Hart talked with Chief Learning Officer about the right — and wrong — ways learning leaders implement workplace safety education. Edited excerpts follow.
Why is there such pushback on workplace safety training?
Most people at the top of these organizations are smart people and know intuitively that this type of training — the way you communicate it to employees and the strategies you implement in your organization — it’s very easy to do it wrong.
What’s the wrong way to do safety training?
It’s being done wrong any time it’s fear-based, it scares people, and it’s unannounced. There’s a feeling that people need to know how scary it is, that you need to come in shooting blanks. When you do a fire drill, you don’t set things on fire — you train much safer. Stay away from fear. Stay in the area of building people’s confidence.
How do you build employees’ confidence through training, and why is it important?
If people don’t have options, they can’t make choices. Do your people know what to do if someone came in with a firearm? If you give your people options of what to do in that situation, they can make choices. We don’t rise to our expectations, but we always fall to the level of our training.
Knowledge increases confidence, confidence increases decisiveness, and it is decisive action in a critical incident that saves lives.
What else should leaders keep in mind when teaching workplace safety practices?
Depending on the industry, everyone has a different tolerance level for the discussion, the dialogue and the way to push out training when it comes to safety and violence. Make sure the safety principles you put in place are integrated into your culture.
A good company to look at that does an amazing job for security but never sacrifices experience is Disney. Disneyland or Disney World — the security there is amazing. It’s integrated into the culture so it enhances your safety but it doesn’t stand in the way.
That’s the most important thing to look at — let’s start with who we are, our culture and our values, and how does that connect to the safety principles.
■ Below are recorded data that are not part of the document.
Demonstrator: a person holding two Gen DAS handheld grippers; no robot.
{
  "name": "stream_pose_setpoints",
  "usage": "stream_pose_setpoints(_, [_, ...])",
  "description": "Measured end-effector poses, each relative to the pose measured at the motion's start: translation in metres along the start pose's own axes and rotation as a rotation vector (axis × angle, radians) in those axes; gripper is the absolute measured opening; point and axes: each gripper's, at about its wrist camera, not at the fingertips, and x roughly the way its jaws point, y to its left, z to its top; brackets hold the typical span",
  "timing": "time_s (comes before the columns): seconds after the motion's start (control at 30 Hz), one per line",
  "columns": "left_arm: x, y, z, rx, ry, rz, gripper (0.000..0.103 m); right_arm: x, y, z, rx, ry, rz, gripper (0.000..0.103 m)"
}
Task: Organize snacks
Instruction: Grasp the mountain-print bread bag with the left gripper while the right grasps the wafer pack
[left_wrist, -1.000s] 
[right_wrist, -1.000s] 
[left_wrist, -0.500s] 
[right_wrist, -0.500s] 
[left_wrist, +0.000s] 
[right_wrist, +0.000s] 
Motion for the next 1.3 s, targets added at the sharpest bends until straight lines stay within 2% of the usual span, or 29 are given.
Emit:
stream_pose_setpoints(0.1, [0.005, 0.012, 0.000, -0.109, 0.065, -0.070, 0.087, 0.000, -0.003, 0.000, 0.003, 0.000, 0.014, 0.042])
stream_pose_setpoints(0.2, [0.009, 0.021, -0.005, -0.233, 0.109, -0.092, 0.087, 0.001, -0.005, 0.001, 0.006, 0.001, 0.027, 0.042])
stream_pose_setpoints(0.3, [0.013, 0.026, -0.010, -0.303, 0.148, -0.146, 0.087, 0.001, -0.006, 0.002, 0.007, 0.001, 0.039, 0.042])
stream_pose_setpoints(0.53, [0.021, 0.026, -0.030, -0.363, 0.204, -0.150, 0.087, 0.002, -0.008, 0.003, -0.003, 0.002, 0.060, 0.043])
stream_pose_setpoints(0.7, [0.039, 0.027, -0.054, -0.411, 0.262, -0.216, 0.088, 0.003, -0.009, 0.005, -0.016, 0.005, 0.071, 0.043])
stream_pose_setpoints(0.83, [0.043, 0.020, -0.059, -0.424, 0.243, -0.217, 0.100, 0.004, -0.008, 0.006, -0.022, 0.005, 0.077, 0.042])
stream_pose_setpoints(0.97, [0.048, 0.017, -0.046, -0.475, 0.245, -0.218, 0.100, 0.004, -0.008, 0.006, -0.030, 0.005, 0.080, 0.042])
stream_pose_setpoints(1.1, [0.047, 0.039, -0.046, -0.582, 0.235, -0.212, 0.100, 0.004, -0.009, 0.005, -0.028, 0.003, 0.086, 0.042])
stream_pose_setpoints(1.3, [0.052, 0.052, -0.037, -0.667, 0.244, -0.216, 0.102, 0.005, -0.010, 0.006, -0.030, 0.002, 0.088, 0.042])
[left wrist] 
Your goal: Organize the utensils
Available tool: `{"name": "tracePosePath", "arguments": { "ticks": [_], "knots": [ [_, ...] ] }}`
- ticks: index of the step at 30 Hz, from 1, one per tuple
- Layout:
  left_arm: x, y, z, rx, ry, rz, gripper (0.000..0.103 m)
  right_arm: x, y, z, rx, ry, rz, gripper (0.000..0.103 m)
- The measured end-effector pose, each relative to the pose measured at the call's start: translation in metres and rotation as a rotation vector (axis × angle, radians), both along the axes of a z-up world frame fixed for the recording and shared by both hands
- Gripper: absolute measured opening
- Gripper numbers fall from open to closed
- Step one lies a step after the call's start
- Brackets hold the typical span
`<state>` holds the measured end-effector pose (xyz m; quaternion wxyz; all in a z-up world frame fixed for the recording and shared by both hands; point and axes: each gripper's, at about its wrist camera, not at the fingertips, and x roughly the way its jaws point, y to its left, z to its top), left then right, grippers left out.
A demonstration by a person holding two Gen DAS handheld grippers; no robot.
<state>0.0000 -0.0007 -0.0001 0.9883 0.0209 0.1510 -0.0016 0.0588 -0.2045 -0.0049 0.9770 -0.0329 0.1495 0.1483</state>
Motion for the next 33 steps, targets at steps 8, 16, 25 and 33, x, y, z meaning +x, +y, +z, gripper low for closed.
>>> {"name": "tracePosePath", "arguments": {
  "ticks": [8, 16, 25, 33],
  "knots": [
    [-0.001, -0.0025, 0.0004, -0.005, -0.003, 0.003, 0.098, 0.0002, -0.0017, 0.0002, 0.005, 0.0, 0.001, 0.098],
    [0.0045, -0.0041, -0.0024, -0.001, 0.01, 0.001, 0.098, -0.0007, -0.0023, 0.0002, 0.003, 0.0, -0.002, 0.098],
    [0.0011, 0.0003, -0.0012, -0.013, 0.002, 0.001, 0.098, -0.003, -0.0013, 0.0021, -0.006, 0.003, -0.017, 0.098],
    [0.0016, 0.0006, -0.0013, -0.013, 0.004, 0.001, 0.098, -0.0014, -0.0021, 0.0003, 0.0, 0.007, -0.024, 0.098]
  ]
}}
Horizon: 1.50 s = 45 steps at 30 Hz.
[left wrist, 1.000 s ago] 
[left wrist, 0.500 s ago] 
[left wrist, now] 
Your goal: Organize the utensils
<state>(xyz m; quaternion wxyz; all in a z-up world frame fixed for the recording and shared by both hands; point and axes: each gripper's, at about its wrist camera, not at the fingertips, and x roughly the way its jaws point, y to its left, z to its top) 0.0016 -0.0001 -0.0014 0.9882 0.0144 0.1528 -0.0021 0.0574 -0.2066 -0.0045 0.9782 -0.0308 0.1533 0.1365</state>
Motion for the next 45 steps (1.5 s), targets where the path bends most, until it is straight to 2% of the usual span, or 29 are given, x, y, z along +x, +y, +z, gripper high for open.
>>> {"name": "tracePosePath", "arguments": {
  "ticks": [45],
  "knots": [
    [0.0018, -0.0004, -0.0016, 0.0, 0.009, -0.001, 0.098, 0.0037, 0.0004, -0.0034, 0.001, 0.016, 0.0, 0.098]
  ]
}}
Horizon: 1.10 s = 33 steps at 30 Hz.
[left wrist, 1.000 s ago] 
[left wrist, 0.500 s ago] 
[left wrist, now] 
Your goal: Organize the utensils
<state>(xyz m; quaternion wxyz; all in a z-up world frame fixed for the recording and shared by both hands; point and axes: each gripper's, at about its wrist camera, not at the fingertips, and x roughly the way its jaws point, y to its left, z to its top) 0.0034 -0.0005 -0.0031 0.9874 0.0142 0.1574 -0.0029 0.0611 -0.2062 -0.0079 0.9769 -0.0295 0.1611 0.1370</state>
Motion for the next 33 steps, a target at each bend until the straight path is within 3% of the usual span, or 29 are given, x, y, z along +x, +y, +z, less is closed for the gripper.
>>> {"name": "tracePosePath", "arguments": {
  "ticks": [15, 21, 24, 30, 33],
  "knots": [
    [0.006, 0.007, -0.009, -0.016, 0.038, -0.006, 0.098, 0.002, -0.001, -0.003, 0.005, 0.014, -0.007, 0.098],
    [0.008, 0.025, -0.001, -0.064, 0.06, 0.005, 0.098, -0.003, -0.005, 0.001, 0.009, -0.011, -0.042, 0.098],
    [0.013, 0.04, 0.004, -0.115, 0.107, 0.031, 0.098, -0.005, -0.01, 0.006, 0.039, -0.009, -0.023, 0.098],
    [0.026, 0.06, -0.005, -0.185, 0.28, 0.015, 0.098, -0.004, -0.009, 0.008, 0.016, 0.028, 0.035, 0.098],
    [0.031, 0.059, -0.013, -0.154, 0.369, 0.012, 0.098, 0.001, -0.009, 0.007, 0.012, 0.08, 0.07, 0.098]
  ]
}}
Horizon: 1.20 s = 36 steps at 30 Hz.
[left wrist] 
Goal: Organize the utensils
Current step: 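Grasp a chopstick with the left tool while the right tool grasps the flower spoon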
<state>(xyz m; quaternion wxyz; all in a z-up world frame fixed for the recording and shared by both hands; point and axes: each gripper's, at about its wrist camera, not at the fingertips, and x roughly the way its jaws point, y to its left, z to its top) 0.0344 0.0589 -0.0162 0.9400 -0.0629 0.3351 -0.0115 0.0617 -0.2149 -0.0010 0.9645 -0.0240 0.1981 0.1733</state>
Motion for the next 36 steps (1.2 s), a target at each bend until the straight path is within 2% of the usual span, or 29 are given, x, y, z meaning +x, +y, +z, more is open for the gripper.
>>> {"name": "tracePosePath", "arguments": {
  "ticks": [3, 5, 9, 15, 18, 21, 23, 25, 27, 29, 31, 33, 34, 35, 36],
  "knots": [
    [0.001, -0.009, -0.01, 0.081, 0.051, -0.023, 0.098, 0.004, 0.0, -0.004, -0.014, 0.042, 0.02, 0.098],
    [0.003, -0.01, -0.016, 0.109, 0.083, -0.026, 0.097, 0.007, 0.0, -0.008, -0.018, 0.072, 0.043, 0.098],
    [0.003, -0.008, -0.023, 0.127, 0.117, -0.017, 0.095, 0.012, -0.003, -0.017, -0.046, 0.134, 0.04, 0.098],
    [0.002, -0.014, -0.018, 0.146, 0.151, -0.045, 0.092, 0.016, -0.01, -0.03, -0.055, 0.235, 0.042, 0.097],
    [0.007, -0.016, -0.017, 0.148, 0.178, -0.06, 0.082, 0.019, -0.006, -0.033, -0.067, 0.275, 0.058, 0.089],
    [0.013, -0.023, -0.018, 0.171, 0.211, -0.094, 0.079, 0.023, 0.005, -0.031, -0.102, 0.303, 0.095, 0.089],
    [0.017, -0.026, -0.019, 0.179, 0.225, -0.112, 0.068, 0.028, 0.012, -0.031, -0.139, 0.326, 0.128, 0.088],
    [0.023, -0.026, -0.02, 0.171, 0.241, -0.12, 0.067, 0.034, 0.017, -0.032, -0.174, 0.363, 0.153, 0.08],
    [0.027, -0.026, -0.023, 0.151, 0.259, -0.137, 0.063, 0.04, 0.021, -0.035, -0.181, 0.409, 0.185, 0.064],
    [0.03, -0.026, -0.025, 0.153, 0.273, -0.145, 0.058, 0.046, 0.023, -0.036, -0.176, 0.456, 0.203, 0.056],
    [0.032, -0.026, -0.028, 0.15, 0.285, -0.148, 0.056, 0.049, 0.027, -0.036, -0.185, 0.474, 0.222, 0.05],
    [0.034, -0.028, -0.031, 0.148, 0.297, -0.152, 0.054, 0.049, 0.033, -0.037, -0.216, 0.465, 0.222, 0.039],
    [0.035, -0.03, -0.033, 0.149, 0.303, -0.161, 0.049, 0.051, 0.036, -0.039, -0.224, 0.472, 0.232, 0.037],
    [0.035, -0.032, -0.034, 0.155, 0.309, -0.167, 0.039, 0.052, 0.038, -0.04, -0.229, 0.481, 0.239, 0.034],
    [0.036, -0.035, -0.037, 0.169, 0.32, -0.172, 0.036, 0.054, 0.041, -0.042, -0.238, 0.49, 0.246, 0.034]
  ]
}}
That way you’ll have longer lasting behavior changes in the organization.
Do you see the increasing amount of violence, such as the shooting in Virginia, affecting the way organizations view safety training?
We’ve had a lot of events in the past that to this day I find hard to deal with. Sandy Hook — emotionally I was broken from that. That had to be the one as a country where we said “Enough’s enough,” and you have people out there who have fought for it. But the change that I thought would come didn’t.
Look at the Aurora shooting. I follow that case very closely, and just listening to the testimony of what’s happened in court, you hear how people’s lives are affected forever. Once that emotional connection is made, once you really start to understand this isn’t a one-day event, that it destroyed lives, then you start to move into a place of action where we have to do something. So yes, the recent shootings are at least going to increase the dialogue. I hope that gets people to start moving toward action.